▸ **About this task**
There is one span to output from the data below: the lines starting at the line with "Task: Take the" and ending at the line with "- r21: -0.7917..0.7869". Output it exactly, ends included, nothing more.

--------

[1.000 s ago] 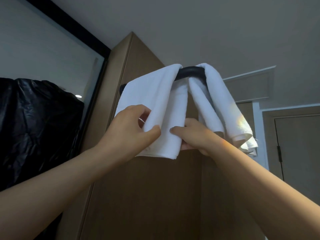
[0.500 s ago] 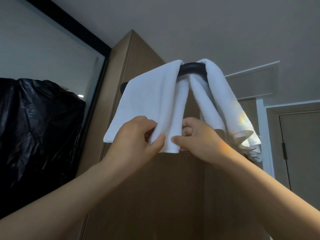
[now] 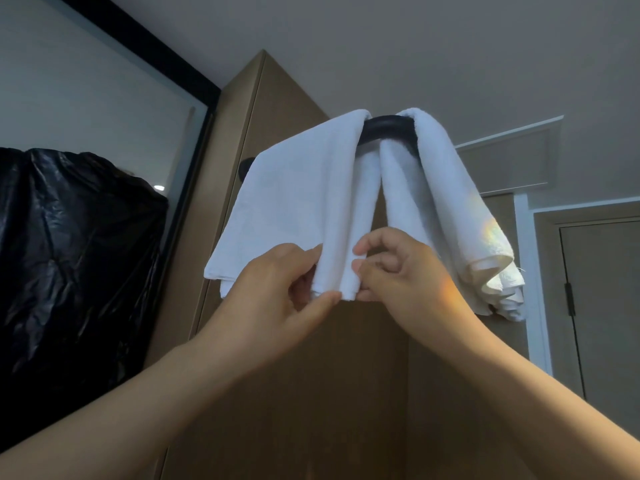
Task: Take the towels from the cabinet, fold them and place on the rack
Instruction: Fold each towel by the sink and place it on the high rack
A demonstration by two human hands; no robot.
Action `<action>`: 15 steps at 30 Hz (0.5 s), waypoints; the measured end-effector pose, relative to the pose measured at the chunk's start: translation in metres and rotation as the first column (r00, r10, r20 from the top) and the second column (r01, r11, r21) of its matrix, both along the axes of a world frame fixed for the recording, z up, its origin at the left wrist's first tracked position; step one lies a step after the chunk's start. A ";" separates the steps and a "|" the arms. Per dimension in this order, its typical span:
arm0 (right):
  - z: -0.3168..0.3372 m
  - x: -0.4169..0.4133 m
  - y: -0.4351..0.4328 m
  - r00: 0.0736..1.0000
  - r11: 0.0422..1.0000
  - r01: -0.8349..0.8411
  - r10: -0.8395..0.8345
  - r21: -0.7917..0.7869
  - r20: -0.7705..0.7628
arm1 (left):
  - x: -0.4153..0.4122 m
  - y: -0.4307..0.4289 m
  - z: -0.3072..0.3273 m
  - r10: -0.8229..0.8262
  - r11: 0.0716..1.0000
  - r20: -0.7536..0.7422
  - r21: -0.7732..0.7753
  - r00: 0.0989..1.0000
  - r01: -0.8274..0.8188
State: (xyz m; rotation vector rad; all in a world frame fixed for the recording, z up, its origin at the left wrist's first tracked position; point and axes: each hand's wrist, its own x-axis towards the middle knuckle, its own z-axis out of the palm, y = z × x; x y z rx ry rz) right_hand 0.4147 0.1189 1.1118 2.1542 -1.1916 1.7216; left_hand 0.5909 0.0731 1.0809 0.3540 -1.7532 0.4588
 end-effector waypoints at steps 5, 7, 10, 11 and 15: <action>0.011 0.008 0.006 0.997 0.992 -0.040 0.031 0.119 0.075 | 0.003 -0.003 -0.002 0.031 0.999 0.061 -0.045 0.998 -0.028; 0.017 0.016 0.009 0.998 0.989 0.049 -0.055 0.141 0.035 | 0.004 -0.004 -0.001 0.034 0.998 0.074 -0.058 0.997 -0.029; 0.019 0.027 0.013 0.987 0.981 0.161 -0.160 0.107 -0.015 | 0.012 -0.009 -0.002 -0.011 0.996 0.121 -0.082 0.993 0.021; 0.018 0.029 0.014 0.981 0.977 0.195 -0.193 0.084 -0.029 | 0.016 -0.013 -0.004 -0.011 0.996 0.130 -0.091 0.991 0.023; 0.017 0.030 0.013 0.977 0.977 0.210 -0.209 0.022 -0.031 | 0.032 -0.039 -0.004 -0.091 0.993 -0.197 0.062 0.976 0.105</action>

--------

▸ **Output for this exercise**
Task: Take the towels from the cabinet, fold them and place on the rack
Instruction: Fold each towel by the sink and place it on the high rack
A demonstration by two human hands; no robot.
Action `<action>`: 15 steps at 30 Hz (0.5 s), waypoints; the measured end-effector pose, relative to the pose measured at the chunk's start: translation in metres and rotation as the first column (r00, r10, r20 from the top) and the second column (r01, r11, r21) of its matrix, both along the axes of a world frame fixed for the recording, z up, its origin at the left wrist's first tracked position; step one lies a step after the chunk's start. A ";" separates the steps and a "|" the arms. Per dimension in this order, its typical span:
arm0 (right):
  - z: -0.3168..0.3372 m
  - x: -0.4169..0.4133 m
  - y: -0.4351..0.4328 m
  - r00: 0.0736..1.0000
  - r11: 0.0422..1.0000
  - r01: -0.8349..0.8411
  - r10: -0.8395..0.8345
  - r21: -0.7917..0.7869

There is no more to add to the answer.